I just had a thought as I was thinking about where I was going to plant all the morning glory seeds I am soaking. How do you keep the seeds from being a product of cross-pollination? Can you manually pollinate and then cover specific flowers? Is this hard to do for morning glories? Also, tomatoes are another one I'd like to harvest seeds from. Do you have to cover these too? Or am I making this too hard?
Thanks, Kim
pollination and keeping seeds true to type
You can hand pollinate them and cover with a tea bag or brown paper bag but you have to beat the insects to the open flower first. You cannot prevent cross-pollination if the flowers are open to wind (some plants depend on wind borne pollen) and insects (hummingbirds can also pollinate flowers). Some plants are self-pollinated so you need to cut the anthers before the stigma is receptive. A lot of hybridizers (not just professionals) do exactly this.

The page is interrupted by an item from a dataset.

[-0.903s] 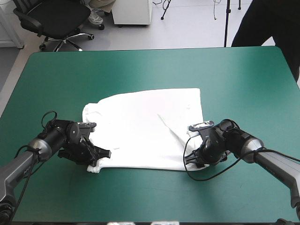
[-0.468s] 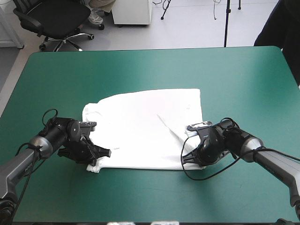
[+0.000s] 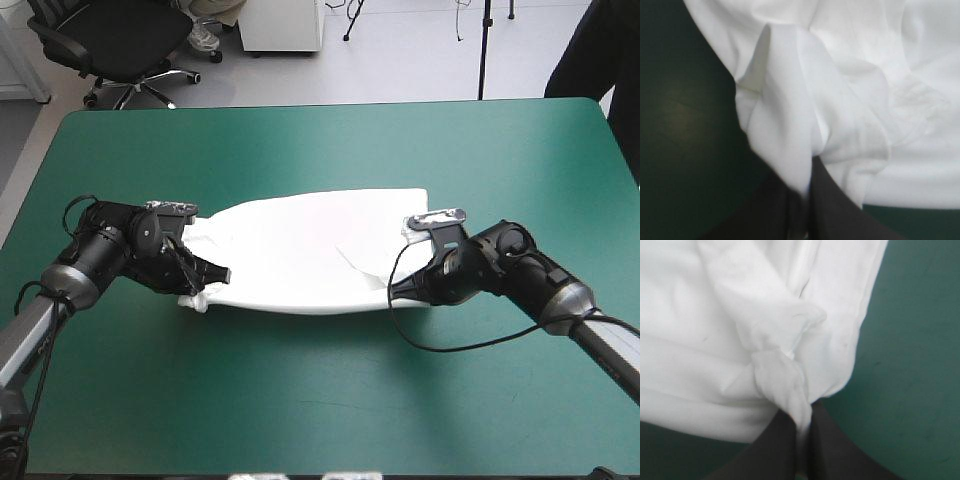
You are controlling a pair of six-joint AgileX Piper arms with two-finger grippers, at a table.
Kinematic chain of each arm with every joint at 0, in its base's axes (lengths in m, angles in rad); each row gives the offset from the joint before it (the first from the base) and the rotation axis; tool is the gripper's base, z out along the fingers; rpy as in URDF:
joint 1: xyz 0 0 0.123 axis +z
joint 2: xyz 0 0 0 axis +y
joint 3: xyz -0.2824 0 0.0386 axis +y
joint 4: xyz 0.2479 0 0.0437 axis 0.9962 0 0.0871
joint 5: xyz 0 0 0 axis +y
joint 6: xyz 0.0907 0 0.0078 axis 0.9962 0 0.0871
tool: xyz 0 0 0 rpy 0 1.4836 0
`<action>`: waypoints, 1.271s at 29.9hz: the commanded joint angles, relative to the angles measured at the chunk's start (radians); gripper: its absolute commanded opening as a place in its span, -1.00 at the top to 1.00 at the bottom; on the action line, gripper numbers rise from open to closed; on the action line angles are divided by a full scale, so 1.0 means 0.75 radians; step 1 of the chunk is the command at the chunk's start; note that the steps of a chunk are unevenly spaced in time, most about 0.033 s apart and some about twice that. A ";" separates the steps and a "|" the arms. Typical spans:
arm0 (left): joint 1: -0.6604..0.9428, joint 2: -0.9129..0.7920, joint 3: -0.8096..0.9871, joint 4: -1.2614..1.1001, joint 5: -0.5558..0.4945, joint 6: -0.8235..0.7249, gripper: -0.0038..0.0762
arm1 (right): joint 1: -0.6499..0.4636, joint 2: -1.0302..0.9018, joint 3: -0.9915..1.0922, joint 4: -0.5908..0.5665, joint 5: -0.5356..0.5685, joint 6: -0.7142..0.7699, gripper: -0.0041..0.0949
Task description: Fold the cloth
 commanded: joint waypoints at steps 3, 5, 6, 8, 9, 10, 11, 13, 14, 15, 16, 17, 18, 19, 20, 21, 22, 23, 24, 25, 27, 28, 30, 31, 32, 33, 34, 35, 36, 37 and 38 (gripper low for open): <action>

Hmmm....sounds like more work than I want to get into. So am I to assume that most of the seeds we trade here are open pollinated and therefore more likely not to be true to type? Do all people who trade realize this when they offer seeds? Just curious.... I'm not that picky as I like variety and surprises, but some people might care.
Kim
I have no idea on trades and expectations. It depends on what they are growing in their garden (cross pollination) and to a lesser extent what is growing in their neighbors' yards. For example: I had two different color lunaria (money plant) but I never really got some weird combinations from these two different colors (white and purple). I pretty much got those two colors and maybe a color in between. On the other hand we started out with several trays of impatiens of one color (they were a hybrid) that were a medium pink with a darker pink throat. Over the years of letting these go to seed and self sow, we ended up with orange, red, a little bit of purple, and an occasional white. We still had plenty of pink but the numbers were increasing in orange and red. Did this come about from cross pollination from the neighbors yards or was it some genetic code in the original hybrids that were starting to become dominant?

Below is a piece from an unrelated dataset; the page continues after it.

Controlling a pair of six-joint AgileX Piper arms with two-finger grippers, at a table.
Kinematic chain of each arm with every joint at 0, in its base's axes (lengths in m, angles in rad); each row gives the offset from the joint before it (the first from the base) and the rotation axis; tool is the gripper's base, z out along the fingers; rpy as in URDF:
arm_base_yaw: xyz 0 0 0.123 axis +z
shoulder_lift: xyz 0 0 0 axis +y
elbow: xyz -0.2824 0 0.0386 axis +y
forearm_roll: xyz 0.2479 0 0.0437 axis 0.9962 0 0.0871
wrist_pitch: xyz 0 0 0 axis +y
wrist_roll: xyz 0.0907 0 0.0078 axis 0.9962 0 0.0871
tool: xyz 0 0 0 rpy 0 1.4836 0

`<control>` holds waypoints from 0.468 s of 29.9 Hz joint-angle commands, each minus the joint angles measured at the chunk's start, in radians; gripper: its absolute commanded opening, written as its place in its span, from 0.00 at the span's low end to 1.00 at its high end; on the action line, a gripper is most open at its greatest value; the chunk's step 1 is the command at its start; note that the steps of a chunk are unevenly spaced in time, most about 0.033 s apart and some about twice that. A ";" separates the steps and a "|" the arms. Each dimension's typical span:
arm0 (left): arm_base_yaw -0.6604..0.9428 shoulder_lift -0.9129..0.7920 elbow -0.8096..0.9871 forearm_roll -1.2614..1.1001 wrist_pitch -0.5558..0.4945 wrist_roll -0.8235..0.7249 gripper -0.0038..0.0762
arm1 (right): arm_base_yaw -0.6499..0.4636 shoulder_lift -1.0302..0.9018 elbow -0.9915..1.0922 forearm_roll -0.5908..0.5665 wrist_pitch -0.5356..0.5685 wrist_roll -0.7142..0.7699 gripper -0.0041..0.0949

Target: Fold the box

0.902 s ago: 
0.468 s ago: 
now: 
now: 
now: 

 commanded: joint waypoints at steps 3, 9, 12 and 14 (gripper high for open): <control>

If you wanted to create your own hybrid, then you would select the color (or best traits) of the plants you wanted to develop and get rid of the rest so they wouldn't have a chance to pollinate your selections. Over the years of doing the selecting and culling you should have a new hybrid that most of the time would come true from seed. It depends on how serious and ambitious you are. Who knows, you might create the next "Plant of the Year".